Here’s what the AACAP recommends:
- Portion control: monitor portion size, especially with carbohydrates such as pasta
- Fruits and vegetables: make sure your teen eats 3-5 servings of fruits and vegetables per day
- Whole grains: choose whole grain bread, whole grain pasta, and brown rice as opposed to the processed alternatives
- Reduce consumption of soda and sugary snacks
- Eat healthy meals as a family
[Note: desserts are fine – just not every day and not too much. Birthday cake: yes. Soda and candy every day: no.]

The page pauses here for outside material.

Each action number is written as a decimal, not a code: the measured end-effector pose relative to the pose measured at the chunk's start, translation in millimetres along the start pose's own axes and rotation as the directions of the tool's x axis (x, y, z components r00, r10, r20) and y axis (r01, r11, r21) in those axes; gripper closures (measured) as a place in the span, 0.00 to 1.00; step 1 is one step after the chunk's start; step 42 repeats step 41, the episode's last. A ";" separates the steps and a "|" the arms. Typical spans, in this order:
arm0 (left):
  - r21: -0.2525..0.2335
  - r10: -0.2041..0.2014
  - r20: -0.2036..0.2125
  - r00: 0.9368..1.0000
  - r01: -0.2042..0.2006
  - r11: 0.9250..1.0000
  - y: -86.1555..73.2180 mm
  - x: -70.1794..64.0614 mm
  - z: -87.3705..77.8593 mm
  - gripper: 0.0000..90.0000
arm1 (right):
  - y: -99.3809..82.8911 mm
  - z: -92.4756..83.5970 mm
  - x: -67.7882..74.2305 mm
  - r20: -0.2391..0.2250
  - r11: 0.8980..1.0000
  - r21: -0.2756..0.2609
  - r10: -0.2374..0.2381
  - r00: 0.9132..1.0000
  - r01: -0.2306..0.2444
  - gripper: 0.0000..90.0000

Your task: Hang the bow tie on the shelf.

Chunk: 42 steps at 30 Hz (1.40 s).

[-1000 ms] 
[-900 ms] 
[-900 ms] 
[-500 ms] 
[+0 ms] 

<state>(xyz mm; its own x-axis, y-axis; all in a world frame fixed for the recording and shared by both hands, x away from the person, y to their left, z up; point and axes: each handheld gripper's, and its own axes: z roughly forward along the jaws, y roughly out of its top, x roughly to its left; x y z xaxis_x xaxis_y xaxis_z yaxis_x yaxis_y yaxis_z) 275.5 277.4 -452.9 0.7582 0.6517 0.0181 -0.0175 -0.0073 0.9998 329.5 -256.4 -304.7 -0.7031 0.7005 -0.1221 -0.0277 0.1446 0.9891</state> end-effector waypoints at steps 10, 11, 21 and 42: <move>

- Eat real meals at regular times: breakfast, lunch, and dinner
- Avoid eating in front of the television: distractions can cause overeating
- Plan healthy meals, and avoid fast food takeout
- Sit down to eat, take your time, and enjoy the meal
- Be mindful of sedentary time: sitting all day can lead to weight gain
- Take family walks. You decide: before dinner, after dinner, first thing in the morning – whatever works for your family. We advise you to take initiative and make it happen.
- Support your teen in participating in team sports
- Encourage any type of independent or group exercise. From team sports to riding a bike around the neighborhood, any amount of activity is better than none.
To read the latest CDC guidelines on activity for adolescents, please read our article “New CDC Guidelines on Exercise and Activity: What They Say for Adolescents.”
An Integrated Approach
You may have noticed one thing in the bulleted lists above. The recommendations from the AACAP about avoiding medication-related weight gain mirror the lifestyle adjustments common to an integrated, holistic model of treatment for mental health and/or psychiatric disorders. A strong foundation of sensible eating and regular daily activity form the foundation of a healthy lifestyle. This is true for anyone, but it’s especially true for adolescents with a primary mental health diagnosis. When these elements are in place – including eight hours of sleep a night – an adolescent has an increased chance of treatment success. By our definition, treatment success is when a teenager with a mental health disorder learns practical skills that allow them to lead a productive and fulfilling life on their terms. We know it can happen, because we see it happen every day.